* Instructions for the task: From the entries below, output the line with "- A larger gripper" and each following line up to and including the line with "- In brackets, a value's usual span", exactly as written.
START Supplied data
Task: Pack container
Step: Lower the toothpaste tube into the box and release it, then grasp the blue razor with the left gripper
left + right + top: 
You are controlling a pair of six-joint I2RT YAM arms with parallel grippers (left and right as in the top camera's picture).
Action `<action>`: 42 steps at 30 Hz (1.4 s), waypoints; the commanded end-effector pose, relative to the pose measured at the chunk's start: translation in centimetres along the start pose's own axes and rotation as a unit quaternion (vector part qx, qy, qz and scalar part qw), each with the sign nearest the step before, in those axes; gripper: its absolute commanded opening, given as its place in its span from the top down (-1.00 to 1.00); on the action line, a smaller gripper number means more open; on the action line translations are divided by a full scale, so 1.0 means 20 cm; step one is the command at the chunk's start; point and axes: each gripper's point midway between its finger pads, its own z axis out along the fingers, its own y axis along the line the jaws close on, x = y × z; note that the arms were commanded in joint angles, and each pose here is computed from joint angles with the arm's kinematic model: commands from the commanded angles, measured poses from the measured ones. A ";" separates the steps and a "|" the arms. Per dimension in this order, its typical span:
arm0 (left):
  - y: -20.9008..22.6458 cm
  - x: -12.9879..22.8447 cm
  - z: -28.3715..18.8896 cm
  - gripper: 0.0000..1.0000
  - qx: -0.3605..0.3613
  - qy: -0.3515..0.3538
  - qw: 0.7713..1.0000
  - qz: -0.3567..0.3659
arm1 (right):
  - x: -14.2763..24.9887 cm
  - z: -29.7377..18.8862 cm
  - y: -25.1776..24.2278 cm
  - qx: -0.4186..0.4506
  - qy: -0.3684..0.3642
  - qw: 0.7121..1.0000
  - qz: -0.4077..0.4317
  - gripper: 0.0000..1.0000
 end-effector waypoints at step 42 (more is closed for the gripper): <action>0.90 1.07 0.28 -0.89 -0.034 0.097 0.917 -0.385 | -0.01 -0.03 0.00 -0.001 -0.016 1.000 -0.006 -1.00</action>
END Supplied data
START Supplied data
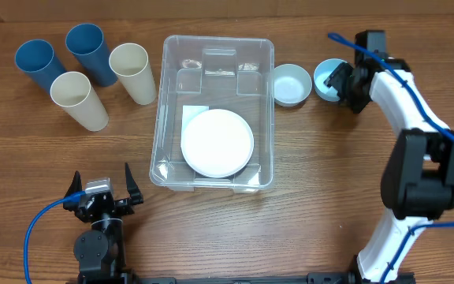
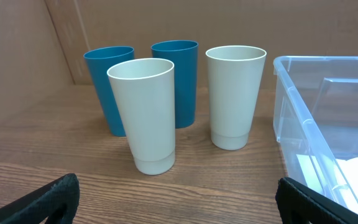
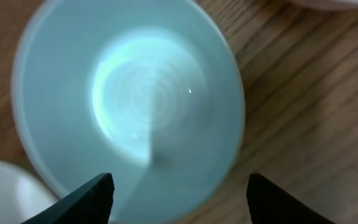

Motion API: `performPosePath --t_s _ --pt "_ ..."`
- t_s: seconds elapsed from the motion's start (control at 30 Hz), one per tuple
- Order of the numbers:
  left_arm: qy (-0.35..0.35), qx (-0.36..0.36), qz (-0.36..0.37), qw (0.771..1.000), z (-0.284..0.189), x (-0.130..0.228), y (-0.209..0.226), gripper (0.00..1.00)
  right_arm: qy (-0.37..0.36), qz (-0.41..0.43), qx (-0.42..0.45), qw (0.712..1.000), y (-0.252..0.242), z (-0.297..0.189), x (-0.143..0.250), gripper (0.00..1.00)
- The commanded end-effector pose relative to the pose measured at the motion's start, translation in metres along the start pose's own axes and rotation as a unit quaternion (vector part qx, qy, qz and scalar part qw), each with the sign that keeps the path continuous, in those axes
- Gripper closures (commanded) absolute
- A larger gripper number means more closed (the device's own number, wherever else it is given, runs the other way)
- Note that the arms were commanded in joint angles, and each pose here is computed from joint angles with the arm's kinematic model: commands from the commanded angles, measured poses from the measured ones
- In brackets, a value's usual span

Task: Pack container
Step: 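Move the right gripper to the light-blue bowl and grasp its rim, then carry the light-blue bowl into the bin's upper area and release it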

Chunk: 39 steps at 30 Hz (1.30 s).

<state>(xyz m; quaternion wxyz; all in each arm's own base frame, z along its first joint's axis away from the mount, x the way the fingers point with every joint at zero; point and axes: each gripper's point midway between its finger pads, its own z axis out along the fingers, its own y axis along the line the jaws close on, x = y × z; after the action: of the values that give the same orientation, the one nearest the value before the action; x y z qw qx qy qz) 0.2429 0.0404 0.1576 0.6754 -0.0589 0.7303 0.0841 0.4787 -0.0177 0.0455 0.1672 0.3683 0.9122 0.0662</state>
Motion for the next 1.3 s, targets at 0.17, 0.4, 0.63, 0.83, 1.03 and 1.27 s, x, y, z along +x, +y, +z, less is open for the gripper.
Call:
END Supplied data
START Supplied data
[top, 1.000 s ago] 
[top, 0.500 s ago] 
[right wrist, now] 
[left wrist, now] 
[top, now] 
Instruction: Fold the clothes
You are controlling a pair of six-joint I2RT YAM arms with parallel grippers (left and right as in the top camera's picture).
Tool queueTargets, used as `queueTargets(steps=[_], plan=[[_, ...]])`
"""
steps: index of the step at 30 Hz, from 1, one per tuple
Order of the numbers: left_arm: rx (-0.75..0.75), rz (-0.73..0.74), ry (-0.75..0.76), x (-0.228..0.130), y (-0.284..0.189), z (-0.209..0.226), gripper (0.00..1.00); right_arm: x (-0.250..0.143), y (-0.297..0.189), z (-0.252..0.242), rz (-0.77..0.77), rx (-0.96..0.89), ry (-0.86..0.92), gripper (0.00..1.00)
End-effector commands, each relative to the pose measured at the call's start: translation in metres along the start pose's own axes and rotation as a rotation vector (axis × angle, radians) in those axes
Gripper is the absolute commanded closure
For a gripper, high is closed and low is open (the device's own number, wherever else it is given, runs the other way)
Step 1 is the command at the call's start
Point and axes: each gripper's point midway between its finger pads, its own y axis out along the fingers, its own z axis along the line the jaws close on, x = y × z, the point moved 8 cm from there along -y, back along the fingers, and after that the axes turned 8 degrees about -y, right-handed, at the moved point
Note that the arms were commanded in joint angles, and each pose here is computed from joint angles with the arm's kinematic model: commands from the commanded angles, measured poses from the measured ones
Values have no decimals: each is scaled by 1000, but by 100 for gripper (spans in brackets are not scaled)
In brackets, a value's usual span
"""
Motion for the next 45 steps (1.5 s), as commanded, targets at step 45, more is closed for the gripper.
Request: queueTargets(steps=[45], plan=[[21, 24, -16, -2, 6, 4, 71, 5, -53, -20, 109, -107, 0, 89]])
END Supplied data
* Answer to this problem:
- A larger gripper number means more closed (the device's own number, wherever else it is given, runs the other way)
- Note that the arms were commanded in joint angles, and each pose here is computed from joint angles with the arm's kinematic model: commands from the commanded angles, measured poses from the measured ones
- In brackets, a value's usual span

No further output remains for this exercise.